WORK REQUIRED
Your copy of the listing should be exact and should contain no pictures.

▬▬▬

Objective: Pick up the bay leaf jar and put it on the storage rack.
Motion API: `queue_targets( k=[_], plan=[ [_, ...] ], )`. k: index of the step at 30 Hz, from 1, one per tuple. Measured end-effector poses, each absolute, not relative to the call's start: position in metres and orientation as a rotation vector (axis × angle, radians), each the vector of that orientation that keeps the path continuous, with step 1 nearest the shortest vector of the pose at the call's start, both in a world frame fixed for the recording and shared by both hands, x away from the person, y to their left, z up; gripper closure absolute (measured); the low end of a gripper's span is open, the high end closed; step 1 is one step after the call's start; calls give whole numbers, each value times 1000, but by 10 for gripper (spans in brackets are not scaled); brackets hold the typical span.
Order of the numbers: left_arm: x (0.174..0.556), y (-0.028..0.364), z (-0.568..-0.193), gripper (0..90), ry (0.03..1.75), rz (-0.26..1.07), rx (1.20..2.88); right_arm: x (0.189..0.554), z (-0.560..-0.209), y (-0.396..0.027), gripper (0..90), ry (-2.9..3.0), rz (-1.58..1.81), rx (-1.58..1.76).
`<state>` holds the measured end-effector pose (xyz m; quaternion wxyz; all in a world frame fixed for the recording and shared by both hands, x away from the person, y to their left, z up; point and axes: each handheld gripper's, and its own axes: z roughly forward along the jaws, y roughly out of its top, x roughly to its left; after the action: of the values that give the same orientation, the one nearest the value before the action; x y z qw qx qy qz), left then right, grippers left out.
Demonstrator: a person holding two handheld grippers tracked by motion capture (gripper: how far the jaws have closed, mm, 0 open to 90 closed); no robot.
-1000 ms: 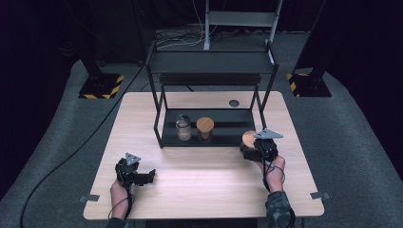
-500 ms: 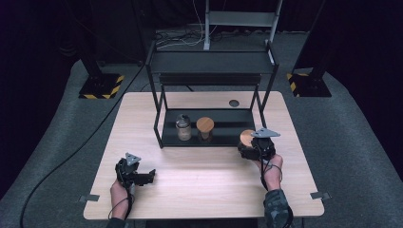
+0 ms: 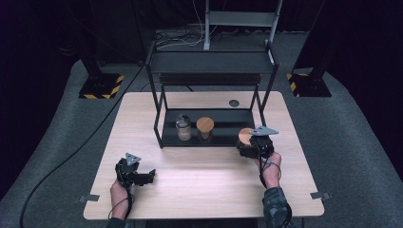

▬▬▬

EXERCISE RESULT
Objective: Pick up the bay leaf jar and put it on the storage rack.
Motion API: `queue_targets( k=[_], plan=[ [_, ...] ], )`. k: index of the step at 30 Hz, from 1, one per tuple. Measured end-effector poses, each absolute, not relative to the call's start: position in metres and orientation as a rotation vector (axis × angle, radians), each the vector of that orientation that keeps the path continuous, with step 1 nearest the shortest vector of the pose at the call's start, both in a world frame fixed for the recording and shared by both hands, x away from the person, y to their left, z up; gripper closure absolute (measured); the low end of a gripper's span is open, the high end closed; step 1 is one step after the call's start; calls give whole numbers, each value times 1000, but by 10 for gripper (spans in brackets are not scaled); brackets hold the typical span.
Order of the numbers: left_arm: x (0.174..0.556), y (-0.028..0.364), z (-0.568..-0.193), gripper (0..90), ry (0.03..1.75), rz (-0.26..1.07), rx (1.20..2.88); right_arm: x (0.189..0.554), z (-0.560..-0.209), y (-0.396..0.027), gripper (0..90), ry (-2.9..3.0), rz (-1.58..1.81), rx (-1.58..1.76).
`<state>` holds the measured end-effector pose (xyz m; quaternion wxyz; all in a world frame fixed for the recording and shared by both hands, x away from the person, y to their left, z up; point and axes: each handheld gripper's, and its own axes: z roughly forward along the jaws, y roughly out of its top, x roughly to its left; after the action: of the values that give the same orientation, the one nearest the value before the action; x y z qw qx qy qz), left then right, grippers left out.
Demonstrator: a person holding two handheld grippers tracked by motion capture (gripper: how far the jaws have closed, mm, 0 open to 90 closed); no robot.
-1000 ms: 
-500 ms: 
+0 ms: 

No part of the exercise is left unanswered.